= WHAT YOU NEED TO DO =
From the listing below, select every line where the word "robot" appears.

= SUPPLIED INFORMATION =
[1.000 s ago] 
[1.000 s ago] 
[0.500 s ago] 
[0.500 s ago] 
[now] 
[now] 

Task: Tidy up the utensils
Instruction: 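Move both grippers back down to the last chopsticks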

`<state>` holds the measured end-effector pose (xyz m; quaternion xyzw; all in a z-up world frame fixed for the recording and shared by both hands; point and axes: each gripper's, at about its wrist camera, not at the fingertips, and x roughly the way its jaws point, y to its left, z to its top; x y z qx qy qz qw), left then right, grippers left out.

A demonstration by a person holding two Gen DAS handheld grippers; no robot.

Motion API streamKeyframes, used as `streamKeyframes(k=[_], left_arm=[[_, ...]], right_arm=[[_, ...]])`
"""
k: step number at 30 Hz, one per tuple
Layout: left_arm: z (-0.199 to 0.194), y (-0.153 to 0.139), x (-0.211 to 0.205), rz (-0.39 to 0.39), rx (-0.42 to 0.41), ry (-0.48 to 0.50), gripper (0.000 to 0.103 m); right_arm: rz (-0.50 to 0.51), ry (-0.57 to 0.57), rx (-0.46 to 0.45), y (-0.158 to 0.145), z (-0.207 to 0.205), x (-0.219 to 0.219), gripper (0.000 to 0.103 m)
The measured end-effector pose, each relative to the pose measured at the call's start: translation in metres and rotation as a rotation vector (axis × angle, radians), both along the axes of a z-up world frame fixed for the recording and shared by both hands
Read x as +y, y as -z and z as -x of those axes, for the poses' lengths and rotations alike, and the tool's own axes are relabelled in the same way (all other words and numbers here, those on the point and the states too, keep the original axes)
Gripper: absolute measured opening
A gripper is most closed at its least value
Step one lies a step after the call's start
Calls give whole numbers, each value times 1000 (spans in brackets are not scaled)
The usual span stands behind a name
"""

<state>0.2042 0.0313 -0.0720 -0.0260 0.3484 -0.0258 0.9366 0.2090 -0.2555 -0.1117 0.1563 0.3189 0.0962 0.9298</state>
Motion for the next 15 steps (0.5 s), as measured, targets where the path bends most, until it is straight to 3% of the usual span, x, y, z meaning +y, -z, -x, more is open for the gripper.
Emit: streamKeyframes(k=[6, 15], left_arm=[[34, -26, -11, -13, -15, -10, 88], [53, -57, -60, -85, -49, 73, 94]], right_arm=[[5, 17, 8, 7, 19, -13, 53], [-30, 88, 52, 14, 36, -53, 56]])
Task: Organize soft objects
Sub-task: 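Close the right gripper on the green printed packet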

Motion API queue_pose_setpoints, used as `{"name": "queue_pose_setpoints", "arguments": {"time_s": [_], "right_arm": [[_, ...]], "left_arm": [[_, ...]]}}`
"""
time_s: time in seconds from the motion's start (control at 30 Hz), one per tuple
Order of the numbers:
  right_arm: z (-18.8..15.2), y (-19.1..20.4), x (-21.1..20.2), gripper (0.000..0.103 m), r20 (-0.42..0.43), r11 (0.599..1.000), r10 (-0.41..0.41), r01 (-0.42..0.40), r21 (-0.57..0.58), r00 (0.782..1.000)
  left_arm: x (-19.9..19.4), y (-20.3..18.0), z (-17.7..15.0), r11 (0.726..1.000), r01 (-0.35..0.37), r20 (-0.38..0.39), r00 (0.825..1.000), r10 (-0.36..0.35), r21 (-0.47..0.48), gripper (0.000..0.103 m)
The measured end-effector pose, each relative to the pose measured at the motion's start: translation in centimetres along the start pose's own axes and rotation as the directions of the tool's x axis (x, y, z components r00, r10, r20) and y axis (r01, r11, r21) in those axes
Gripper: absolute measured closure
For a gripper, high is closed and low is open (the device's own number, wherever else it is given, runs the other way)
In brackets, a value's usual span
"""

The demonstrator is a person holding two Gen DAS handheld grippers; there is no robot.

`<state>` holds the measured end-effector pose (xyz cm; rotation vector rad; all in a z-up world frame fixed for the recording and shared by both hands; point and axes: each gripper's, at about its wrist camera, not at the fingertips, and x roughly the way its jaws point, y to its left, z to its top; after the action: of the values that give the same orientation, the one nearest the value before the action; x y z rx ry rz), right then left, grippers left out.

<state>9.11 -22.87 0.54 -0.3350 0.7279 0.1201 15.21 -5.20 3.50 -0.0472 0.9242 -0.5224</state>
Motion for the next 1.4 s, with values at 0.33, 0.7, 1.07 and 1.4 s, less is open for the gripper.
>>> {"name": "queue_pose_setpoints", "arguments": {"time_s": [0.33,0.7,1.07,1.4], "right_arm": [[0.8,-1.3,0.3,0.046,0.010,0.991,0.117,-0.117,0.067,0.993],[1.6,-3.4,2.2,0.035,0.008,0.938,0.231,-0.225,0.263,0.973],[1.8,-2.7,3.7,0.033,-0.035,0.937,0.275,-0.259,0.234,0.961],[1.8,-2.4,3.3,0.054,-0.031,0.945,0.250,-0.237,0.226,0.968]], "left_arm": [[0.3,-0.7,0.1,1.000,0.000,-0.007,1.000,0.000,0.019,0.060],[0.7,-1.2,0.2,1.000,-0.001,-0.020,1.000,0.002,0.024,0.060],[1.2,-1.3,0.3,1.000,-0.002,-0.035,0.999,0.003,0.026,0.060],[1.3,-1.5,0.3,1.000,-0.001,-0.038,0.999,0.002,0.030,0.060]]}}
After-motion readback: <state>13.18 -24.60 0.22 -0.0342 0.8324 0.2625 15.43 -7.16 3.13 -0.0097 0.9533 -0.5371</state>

= WRITTEN REPLY =
A demonstration by a person holding two Gen DAS handheld grippers; no robot.
The demonstrator is a person holding two Gen DAS handheld grippers; there is no robot.

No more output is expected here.